Materials and methods
Experimental cells and animals
The human renal tubular epithelial HK-2 cell line (SCSP-511) was purchased from The Cell Bank of Type Culture Collection of The Chinese Academy of Sciences and cultured in 10-cm adherent culture dishes containing DMEM with 10% FBS (Jiangsu KeyGEN BioTECH Co., Ltd.) at 37˚C in a 5% CO2 atmosphere. A total of 20 male C57 mice (6-8-weeks; weight, 20-25 g) were obtained from SLEK Lab Animal Center of Shanghai (permit no. Hunan 2019-0004). The animals were kept at a temperature of 20-26˚C, in 40-70% humidity and a 12/12 h light/dark cycle, with access to filtered water and food ad libitum. Animal studies were approved by The Animal Research Ethics Committee of The First Affiliated Hospital of Nanchang University (approval no. 2019-067).
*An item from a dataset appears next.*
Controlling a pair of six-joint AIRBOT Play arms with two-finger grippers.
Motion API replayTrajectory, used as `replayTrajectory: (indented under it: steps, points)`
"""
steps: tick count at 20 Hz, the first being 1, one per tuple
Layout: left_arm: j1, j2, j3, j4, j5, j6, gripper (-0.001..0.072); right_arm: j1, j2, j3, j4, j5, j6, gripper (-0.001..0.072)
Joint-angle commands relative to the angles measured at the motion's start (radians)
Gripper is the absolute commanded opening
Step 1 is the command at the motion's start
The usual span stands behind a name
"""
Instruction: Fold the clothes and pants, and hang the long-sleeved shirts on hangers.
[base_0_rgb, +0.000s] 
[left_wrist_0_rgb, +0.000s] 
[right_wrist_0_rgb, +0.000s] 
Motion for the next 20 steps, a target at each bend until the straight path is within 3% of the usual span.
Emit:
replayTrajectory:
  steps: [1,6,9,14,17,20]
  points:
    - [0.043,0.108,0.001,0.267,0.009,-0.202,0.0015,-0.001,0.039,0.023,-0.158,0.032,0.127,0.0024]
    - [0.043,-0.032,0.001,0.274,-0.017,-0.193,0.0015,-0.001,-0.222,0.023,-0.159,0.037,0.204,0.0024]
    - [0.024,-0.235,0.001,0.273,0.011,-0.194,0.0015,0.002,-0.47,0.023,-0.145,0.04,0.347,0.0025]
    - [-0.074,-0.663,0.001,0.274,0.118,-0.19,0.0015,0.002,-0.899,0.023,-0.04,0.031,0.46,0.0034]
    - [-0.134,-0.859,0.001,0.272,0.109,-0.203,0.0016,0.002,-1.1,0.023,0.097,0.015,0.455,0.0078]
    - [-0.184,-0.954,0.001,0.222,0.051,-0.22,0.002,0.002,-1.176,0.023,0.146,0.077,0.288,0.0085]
At the end of experiments, mice were euthanized with an overdose of CO2 gas with a CO2 replacement rate of 20% of the cage volume per min (5 l/min), according to the AVMA Guidelines for Euthanasia (14).
Reagents and instruments
DEX injection (national permit H20130027) was purchased from Chenxin Pharmaceutical Co., Ltd. 4-PBA (cat. no. L15M6D1) was sourced from Shanghai YuanYe Biotechnology Co., Ltd. The Annexin V-FITC/PI Apoptosis kit (cat. no. AP101-100-kit) was purchased from Multisciences (Lianke) Biotech Co., Ltd. Cell lysis buffer (cat. no. C1053) was obtained from Applygen Technologies, Inc. BCA protein quantitative kit (cat. no. CW0014S), neutral resin (cat. no. CW0136) and Diaminobenzidine Substrate kit (cat. no. CW00125) were purchased from CoWin Biosciences. Mouse monoclonal antibody against GAPDH (1:2,000; cat. no. TA-08), goat horseradish peroxidase-conjugated antibody for mouse IgG (H + L; 1:2,000; cat. no. ZB-2305) and goat horseradish peroxidase-conjugated antibody for rabbit IgG (H + L; 1:2,000; cat. no. ZB-2301) were obtained from OriGene Technologies, Inc. Rabbit monoclonal antibody against glucose-regulated protein 78 (GRP78; 1:3,000; cat. no. 11587-1-ap) was purchased from ProteinTech Group, Inc. Rabbit monoclonal antibodies against eukaryotic translation initiation factor 2α (eIF2α; 1:1,000; cat. no. AF6087), CypD (1:1,000; cat. no. DF3147), cytochrome c (1:1,000; cat. no. AF0146), intercellular adhesion molecule 1 (ICAM-1; 1:1,000; cat. no. AF6088) and vascular cell adhesion molecule 1 (VCAM-1; 1:1,000; cat. no. DF6082) were purchased from Affinity Biosciences, Ltd. The hematoxylin staining kit (cat. no. AR1180-1) was obtained from Boster Biological Technology. Desktop centrifuge Neofuge 13 was a product of Heal Force. The ultra-high sensitivity chemiluminescence imaging system ChemiDocXRS+ was from Bio-Rad Laboratories. The ultra-high resolution small animal color Doppler ultrasound and real-time imaging system Vevo®2100 was purchased from VisualSonics, Inc. The CX41 microscope was obtained from Olympus Corporation and the NovoCyte™ flow cytometer was obtained from Agilent Technologies, Inc.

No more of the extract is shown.